YOUR ASSIGNMENT
The records follow. Filter them to the lines that hold "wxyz".

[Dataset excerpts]
────────────────

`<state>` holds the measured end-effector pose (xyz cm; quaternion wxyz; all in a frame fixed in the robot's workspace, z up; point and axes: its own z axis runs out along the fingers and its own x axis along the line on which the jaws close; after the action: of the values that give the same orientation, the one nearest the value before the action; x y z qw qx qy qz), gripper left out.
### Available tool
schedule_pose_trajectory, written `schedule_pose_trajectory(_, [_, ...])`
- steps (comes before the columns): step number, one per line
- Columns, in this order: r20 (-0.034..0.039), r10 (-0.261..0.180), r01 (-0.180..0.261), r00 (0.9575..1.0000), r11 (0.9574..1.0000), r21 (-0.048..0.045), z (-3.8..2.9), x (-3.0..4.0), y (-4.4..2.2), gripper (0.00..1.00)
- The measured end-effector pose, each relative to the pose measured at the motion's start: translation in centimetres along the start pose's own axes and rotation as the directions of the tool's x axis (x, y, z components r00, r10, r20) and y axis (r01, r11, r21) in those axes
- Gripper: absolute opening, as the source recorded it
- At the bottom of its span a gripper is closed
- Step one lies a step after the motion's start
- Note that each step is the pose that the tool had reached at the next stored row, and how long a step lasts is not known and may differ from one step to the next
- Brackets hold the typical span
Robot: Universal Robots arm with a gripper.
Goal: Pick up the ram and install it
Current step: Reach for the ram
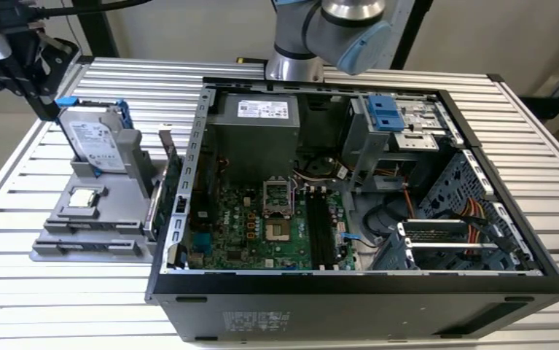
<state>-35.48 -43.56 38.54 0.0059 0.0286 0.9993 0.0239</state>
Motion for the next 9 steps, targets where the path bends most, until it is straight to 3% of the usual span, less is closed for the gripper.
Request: schedule_pose_trajectory(9, [-0.0015,0.0,0.0,1.0,1.0,0.0,-0.05,-0.11,-1.19,0.0])
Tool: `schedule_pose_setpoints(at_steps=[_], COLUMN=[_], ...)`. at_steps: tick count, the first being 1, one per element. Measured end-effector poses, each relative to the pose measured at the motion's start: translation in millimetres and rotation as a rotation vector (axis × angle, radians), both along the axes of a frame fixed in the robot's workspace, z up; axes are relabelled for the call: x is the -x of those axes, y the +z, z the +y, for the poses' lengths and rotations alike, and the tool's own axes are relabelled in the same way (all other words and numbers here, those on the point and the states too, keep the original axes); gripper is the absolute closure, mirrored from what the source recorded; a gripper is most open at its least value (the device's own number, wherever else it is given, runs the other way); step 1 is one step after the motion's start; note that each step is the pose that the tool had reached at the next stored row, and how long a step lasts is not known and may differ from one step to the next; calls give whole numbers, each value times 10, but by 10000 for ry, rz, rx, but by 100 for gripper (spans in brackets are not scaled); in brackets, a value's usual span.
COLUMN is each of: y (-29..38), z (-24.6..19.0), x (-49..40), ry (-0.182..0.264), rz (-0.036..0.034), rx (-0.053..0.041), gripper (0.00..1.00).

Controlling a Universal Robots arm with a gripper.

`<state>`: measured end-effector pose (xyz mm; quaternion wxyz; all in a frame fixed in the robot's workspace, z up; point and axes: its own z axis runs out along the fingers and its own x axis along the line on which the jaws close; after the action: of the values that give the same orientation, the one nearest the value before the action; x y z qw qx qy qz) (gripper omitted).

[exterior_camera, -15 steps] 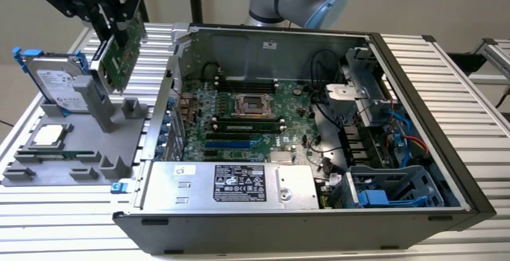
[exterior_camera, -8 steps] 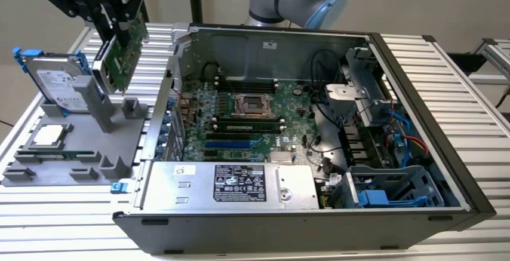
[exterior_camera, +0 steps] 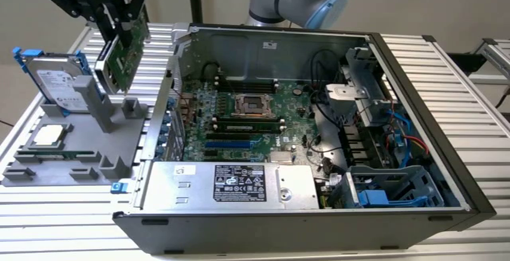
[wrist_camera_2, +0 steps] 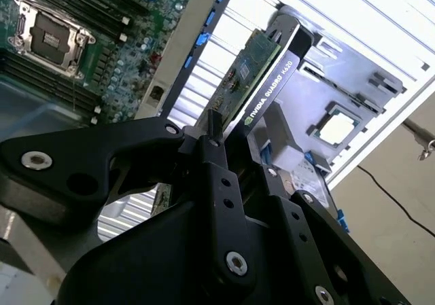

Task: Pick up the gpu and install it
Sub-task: 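Pick up the gpu and move the gpu toward the slot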

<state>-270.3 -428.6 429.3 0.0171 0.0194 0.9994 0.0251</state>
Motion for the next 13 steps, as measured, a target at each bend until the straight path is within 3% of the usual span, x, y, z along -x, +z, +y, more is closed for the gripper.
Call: schedule_pose_setpoints(at_steps=[13], y=[0], z=[0], x=[-48], ry=[1], rz=[0], rx=[1], gripper=[100])
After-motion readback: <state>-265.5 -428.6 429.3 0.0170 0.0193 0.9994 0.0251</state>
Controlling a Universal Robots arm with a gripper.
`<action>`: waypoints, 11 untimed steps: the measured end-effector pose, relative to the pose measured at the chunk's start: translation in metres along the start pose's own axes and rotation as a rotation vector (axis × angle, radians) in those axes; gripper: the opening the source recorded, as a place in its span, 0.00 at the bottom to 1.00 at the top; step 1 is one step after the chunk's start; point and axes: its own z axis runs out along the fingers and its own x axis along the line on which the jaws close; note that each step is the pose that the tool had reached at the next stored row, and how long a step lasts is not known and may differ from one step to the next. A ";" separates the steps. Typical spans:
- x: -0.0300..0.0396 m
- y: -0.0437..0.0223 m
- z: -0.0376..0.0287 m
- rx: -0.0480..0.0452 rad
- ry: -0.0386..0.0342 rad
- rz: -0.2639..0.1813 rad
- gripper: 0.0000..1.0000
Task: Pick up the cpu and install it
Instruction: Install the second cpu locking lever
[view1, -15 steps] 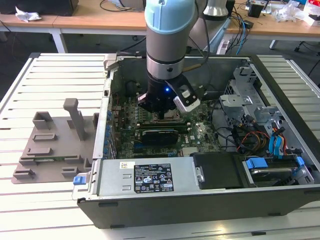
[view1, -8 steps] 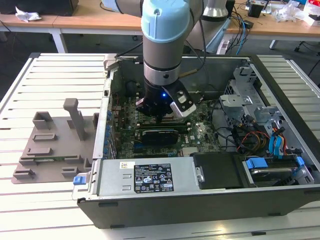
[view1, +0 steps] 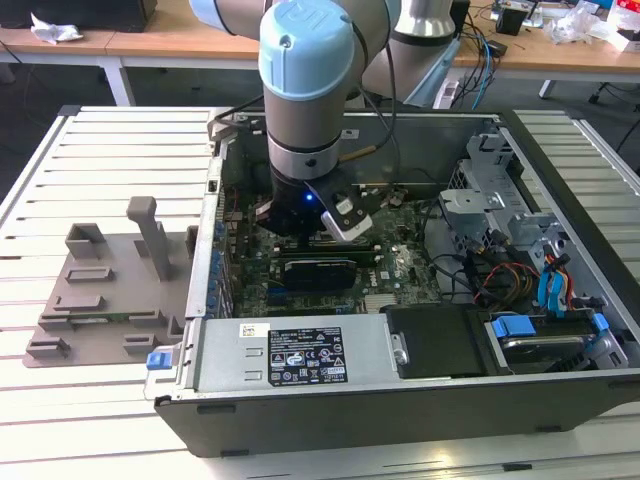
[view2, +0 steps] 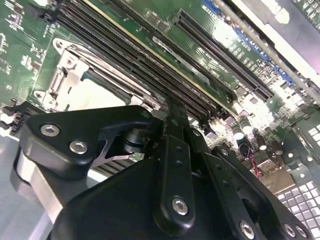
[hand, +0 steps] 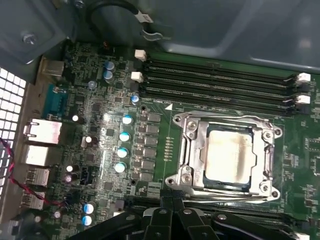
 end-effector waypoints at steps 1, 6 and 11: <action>0.0006 0.0001 0.0004 -0.0009 -0.0001 0.000 0.11; 0.0012 0.0063 0.0057 -0.0022 0.0004 -0.002 0.11; 0.0008 0.0111 0.0108 -0.0045 0.0004 -0.005 0.11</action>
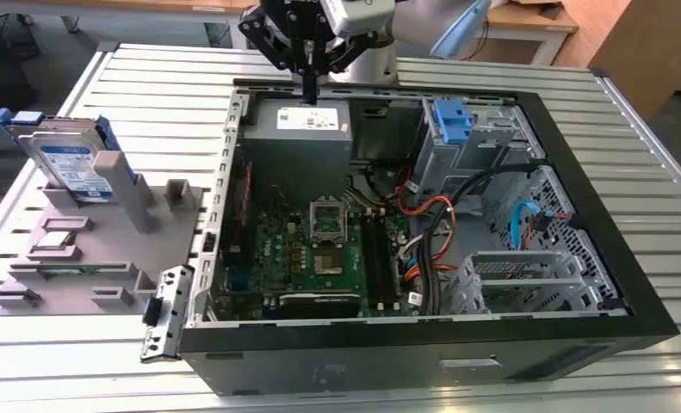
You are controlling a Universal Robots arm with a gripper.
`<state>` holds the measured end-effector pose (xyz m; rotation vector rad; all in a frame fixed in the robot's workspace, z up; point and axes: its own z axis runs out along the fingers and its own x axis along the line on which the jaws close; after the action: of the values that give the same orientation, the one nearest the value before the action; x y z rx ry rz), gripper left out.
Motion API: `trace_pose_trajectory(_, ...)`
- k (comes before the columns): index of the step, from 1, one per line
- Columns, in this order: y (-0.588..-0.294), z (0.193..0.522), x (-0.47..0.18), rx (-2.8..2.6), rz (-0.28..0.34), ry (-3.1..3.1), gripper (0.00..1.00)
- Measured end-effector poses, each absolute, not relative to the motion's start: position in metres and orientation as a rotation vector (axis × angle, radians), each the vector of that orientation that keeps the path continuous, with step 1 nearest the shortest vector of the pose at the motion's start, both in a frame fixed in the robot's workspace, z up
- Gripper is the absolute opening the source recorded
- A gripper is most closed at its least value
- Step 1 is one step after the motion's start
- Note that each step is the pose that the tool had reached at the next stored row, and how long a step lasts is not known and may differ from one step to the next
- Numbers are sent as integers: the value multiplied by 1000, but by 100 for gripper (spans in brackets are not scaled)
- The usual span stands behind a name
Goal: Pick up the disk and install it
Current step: 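Reach for the disk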
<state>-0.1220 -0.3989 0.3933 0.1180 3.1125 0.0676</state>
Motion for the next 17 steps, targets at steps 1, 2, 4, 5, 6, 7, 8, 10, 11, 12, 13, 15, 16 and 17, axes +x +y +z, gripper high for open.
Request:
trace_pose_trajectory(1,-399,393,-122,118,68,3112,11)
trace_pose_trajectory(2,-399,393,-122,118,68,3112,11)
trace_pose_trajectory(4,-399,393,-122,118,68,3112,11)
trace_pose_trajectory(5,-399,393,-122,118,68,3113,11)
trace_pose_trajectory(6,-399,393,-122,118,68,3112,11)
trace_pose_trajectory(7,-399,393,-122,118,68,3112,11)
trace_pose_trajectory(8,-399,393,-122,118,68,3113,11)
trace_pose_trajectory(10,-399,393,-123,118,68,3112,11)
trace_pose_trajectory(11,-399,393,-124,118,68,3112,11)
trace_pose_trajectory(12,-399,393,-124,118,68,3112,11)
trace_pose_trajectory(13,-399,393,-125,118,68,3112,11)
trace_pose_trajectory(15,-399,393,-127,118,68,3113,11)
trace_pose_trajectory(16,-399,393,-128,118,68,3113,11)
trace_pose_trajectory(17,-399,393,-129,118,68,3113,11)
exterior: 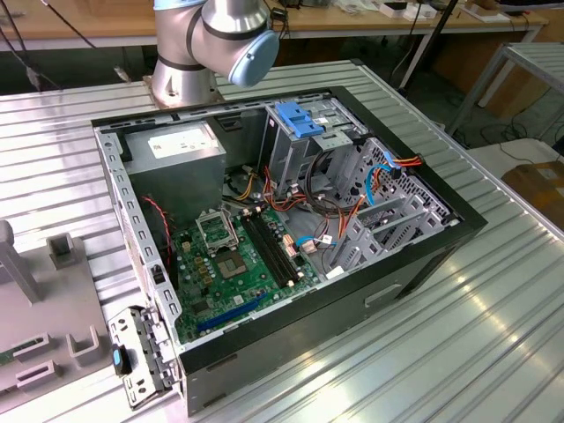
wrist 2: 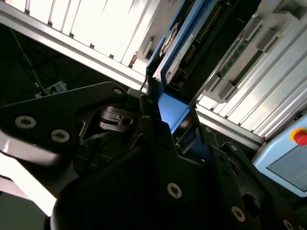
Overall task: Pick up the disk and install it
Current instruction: 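Pick up the disk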
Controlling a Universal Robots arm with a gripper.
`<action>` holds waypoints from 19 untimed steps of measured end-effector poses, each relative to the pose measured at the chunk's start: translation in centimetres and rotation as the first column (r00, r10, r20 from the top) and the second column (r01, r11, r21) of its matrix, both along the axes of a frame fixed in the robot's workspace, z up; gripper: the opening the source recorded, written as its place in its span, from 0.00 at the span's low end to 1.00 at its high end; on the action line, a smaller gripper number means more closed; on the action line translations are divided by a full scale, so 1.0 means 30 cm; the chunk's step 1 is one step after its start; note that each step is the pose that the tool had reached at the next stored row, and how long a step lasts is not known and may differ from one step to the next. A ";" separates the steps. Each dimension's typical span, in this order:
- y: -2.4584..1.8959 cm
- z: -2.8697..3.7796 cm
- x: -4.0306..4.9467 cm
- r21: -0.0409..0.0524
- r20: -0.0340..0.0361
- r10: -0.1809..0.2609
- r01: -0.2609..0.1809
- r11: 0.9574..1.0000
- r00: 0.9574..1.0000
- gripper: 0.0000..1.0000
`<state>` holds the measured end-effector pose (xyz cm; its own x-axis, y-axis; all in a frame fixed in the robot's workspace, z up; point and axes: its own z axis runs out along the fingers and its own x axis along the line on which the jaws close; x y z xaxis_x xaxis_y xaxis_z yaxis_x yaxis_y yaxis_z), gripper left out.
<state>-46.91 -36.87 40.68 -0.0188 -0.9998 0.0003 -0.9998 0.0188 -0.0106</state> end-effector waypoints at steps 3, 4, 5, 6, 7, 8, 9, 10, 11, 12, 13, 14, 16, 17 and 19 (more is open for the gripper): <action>0.000 0.030 0.000 0.000 0.000 0.000 0.000 1.000 1.000 0.37; 0.000 0.051 0.000 0.000 0.000 0.000 0.000 1.000 1.000 0.37; 0.000 0.075 0.000 0.000 0.000 0.000 0.000 1.000 1.000 0.37; 0.000 0.085 0.000 0.000 0.000 0.000 0.000 1.000 1.000 0.37; 0.000 0.104 0.000 0.000 0.000 0.000 0.000 1.000 1.000 0.37; 0.000 0.122 0.000 0.000 0.000 0.000 0.000 1.000 1.000 0.37; 0.000 0.138 0.000 0.000 0.000 0.000 0.000 1.000 1.000 0.37; 0.000 0.155 0.000 0.000 0.000 0.000 0.000 1.000 1.000 0.37; 0.000 0.172 0.000 0.000 0.000 0.000 0.000 1.000 1.000 0.37; 0.000 0.185 0.000 0.000 0.000 0.000 0.000 1.000 1.000 0.37; 0.000 0.196 0.000 0.000 0.000 0.000 0.000 1.000 1.000 0.37; 0.000 0.205 0.000 0.000 0.000 0.000 0.000 1.000 1.000 0.37; 0.000 0.225 0.000 0.000 0.000 0.000 0.000 1.000 1.000 0.37; 0.000 0.231 0.000 0.000 0.000 0.000 0.000 1.000 1.000 0.37; 0.000 0.257 0.000 0.000 0.000 0.000 0.000 1.000 1.000 0.37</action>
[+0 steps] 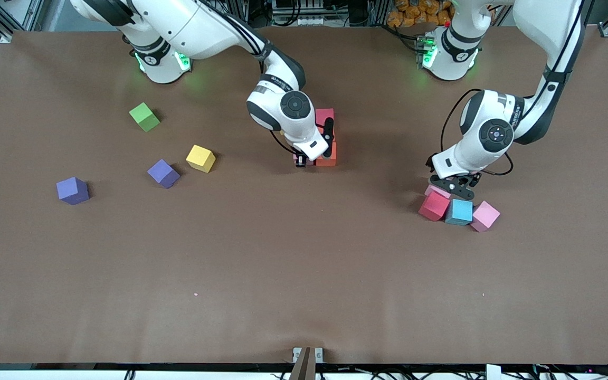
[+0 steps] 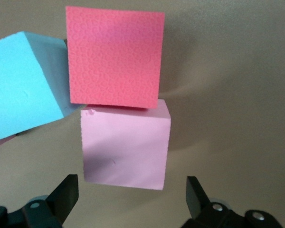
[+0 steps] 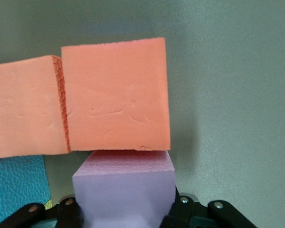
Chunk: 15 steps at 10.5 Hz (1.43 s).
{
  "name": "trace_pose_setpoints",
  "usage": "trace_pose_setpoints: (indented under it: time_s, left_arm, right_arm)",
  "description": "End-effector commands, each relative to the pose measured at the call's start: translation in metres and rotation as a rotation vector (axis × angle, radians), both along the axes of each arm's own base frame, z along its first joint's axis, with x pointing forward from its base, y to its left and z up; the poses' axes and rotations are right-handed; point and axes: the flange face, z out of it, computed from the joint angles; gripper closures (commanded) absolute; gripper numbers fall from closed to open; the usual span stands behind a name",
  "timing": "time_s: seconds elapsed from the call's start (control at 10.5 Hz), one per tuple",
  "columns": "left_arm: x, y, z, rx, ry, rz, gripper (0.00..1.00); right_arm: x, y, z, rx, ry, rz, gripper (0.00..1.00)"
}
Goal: Form number 2 with 11 blocks
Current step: 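Place the lavender cube below the orange cubes while the left gripper grasps pink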
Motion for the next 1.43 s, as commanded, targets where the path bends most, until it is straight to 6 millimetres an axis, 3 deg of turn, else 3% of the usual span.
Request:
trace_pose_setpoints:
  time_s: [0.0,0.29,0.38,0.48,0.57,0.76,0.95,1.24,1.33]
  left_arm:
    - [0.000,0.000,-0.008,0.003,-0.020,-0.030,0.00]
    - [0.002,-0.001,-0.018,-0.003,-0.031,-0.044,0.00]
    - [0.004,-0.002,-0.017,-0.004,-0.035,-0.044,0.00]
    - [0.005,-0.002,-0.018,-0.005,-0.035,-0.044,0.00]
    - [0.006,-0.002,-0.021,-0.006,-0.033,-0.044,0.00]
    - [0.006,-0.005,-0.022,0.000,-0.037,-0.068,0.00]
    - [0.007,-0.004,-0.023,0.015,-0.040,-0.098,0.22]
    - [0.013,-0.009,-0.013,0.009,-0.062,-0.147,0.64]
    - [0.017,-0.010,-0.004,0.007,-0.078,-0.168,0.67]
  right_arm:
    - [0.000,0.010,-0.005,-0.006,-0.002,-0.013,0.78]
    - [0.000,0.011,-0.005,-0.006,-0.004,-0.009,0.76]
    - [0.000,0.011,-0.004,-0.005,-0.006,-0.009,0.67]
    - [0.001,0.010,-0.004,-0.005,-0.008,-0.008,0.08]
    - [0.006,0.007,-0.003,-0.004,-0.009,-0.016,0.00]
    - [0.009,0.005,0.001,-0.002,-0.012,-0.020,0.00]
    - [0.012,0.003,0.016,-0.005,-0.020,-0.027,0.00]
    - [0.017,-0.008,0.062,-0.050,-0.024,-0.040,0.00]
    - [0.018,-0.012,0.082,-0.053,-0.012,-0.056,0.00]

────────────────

ANSWER AREA
`<state>` holds the measured end-effector pose (xyz cm; quaternion wxyz; all in a frame fixed in the robot's workspace, z up; point and axes: its own z axis runs out along the fingers and its own x axis along the line on which the jaws close; after the action: of the values that give the same orientation, the one nearest the value before the action; x y z qw qx qy qz), gripper left out.
`<state>`: measured end-effector pose (xyz mm; quaternion wxyz; all in a frame fixed in the robot's workspace, z up; point and axes: its own z axis runs out along the fingers and its own x axis along the line on which the jaws close; after the action: of the values that give the same orientation, the one nearest the value before the action; x y z qw qx qy qz) (gripper omitted).

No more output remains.